そこまで言って小悪魔が黙る、優しい笑みはそのままで。

 頬に添えていた手を自身の口元に寄せる小悪魔、そっと立てた人差し指にフランドールが目線をとられると今日一番の笑顔を浮かべてみせた。

 

「今まではパチュリー様に言われて仕方なく引き止めていました。でもそのパチュリー様もお出かけされてますし、私には本の整理しか命じていかなかったので他を見逃すこともできちゃうんですよ」

 

 一瞬の間を置いてから、立てていた人差し指を己の唇からフランドールの唇へ、静かに動かし触れさせる。

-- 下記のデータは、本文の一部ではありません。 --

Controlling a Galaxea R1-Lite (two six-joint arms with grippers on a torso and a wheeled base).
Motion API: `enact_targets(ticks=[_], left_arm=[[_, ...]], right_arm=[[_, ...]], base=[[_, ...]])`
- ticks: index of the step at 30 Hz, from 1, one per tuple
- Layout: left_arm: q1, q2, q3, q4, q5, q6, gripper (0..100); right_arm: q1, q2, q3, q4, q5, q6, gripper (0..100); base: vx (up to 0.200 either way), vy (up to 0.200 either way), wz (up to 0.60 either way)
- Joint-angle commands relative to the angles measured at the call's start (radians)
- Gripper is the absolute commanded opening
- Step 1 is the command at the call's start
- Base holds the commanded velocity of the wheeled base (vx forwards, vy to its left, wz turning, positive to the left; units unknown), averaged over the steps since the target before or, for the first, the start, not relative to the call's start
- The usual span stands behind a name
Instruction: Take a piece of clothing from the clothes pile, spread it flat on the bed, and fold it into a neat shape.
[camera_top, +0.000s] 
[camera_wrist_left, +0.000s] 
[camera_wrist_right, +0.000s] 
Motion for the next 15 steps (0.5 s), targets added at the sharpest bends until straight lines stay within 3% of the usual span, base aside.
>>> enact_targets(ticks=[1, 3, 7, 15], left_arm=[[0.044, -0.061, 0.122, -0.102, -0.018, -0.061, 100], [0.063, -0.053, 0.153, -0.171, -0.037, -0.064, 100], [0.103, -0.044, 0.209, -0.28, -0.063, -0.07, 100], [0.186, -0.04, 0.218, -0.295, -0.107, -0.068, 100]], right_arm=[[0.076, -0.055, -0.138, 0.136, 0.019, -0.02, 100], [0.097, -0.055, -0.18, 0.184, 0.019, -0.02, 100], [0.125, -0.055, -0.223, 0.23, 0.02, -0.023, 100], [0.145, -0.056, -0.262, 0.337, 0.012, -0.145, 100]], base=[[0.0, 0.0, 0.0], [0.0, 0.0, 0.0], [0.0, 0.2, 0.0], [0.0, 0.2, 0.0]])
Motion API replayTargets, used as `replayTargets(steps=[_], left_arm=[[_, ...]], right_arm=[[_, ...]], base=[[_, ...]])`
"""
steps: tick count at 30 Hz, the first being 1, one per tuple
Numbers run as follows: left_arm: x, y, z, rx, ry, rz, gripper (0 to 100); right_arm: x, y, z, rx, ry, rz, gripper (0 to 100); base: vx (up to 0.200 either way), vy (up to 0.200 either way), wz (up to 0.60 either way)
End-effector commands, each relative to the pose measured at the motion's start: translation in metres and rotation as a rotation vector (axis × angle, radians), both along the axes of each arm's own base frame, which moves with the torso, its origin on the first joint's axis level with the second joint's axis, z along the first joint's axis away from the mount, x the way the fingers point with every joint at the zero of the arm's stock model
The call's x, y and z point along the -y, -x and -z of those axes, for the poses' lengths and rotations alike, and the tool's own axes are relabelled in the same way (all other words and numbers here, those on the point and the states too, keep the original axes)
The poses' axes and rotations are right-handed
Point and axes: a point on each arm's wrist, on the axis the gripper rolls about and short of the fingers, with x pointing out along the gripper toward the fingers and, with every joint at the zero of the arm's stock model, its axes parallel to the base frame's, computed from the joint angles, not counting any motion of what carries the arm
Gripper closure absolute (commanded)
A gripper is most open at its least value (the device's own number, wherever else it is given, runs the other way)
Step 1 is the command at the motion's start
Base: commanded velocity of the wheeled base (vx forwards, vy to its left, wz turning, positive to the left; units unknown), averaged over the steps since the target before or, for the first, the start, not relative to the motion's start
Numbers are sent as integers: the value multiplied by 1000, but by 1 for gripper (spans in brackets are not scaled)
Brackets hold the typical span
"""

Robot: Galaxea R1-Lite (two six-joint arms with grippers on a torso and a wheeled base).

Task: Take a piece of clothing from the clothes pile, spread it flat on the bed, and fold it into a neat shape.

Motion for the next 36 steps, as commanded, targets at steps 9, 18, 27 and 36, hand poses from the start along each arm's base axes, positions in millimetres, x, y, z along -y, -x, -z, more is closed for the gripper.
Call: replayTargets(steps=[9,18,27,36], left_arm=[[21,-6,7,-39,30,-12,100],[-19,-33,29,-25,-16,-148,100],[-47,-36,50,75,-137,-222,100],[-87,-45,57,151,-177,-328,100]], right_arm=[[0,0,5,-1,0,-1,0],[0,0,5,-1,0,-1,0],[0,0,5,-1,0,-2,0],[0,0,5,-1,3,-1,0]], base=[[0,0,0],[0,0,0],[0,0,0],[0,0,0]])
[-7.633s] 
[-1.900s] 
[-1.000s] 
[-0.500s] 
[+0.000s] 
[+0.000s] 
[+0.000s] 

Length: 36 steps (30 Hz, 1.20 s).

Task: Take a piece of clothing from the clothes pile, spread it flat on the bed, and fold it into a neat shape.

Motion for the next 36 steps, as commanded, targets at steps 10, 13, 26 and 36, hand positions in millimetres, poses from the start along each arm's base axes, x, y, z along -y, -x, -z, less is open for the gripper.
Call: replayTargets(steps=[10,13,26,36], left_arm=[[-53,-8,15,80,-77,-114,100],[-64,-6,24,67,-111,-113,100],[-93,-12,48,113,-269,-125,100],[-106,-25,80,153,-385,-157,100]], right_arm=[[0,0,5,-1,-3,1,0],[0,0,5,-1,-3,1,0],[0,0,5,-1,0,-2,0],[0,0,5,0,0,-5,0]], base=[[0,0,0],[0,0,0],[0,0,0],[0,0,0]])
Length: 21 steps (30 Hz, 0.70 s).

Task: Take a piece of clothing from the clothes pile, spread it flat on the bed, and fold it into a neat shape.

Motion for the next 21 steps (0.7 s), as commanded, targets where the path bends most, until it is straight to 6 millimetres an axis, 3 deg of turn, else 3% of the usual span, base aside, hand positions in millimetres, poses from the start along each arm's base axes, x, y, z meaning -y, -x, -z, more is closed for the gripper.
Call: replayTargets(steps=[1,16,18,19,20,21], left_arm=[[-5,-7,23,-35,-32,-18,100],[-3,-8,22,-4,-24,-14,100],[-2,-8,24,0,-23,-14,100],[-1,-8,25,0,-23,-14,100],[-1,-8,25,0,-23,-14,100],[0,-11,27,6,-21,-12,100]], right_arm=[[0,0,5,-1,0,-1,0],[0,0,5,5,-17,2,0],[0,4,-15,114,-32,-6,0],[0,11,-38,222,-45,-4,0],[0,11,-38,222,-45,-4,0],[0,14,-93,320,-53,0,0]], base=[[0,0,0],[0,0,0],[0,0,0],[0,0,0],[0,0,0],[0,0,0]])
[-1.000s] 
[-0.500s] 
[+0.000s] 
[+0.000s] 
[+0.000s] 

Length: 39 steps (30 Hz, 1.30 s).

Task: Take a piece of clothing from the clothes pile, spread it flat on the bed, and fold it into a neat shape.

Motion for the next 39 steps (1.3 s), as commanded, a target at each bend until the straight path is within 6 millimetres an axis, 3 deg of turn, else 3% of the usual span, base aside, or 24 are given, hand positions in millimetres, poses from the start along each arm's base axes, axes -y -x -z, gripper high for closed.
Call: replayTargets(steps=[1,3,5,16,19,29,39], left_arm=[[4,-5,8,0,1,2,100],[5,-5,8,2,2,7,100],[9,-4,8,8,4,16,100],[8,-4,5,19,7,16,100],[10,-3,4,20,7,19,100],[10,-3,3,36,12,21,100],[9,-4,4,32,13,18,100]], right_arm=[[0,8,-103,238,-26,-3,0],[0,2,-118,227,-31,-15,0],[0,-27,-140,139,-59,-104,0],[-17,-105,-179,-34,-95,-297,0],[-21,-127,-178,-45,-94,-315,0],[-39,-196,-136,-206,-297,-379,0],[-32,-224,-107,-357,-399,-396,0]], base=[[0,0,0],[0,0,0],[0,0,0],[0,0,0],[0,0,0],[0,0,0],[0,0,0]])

 だから内緒なんです、そう言いたい、見せたい素振りと語り口の小悪魔。その発言に向かってフランドールが何かを言おうとするが添えられた指に邪魔をされ思うように発言できなかった‥‥それから数秒後だろうか、緩い動きで小悪魔のが動きフランドールの脇へ、そのまま幼子を立ち上がらせた。

 

「……だから妹様のことはこのまま黙って見送っちゃうつもりです」

 

 穏やかさの後ろに隠した『見て見ぬ振りをするから私のことも見逃せ・早く出ていってくれ』という下種な思いは表さぬまま、小悪魔が同意を求めるように首を傾げてフランドールの動きを待つと、それに呼応するように支えられていた幼子晴れ晴れした顔を持ち上げた。

 

「……もしも怒られちゃったら言ってね」

 

 私が仕返ししてあげるから!

 フランドールの高い声が書庫内に響き渡り、同時に七色の輝きが遠い天井に向かって伸びた。

 

 向かう先は屋敷の外。

 行き先の見当などわからないがそれでも外へ。姉が心に決めた決意など知らぬ妹は、無事に送り出すことに成功した小悪魔の含み笑いを背に受けながら、七色の羽を輝かせて飛び出した。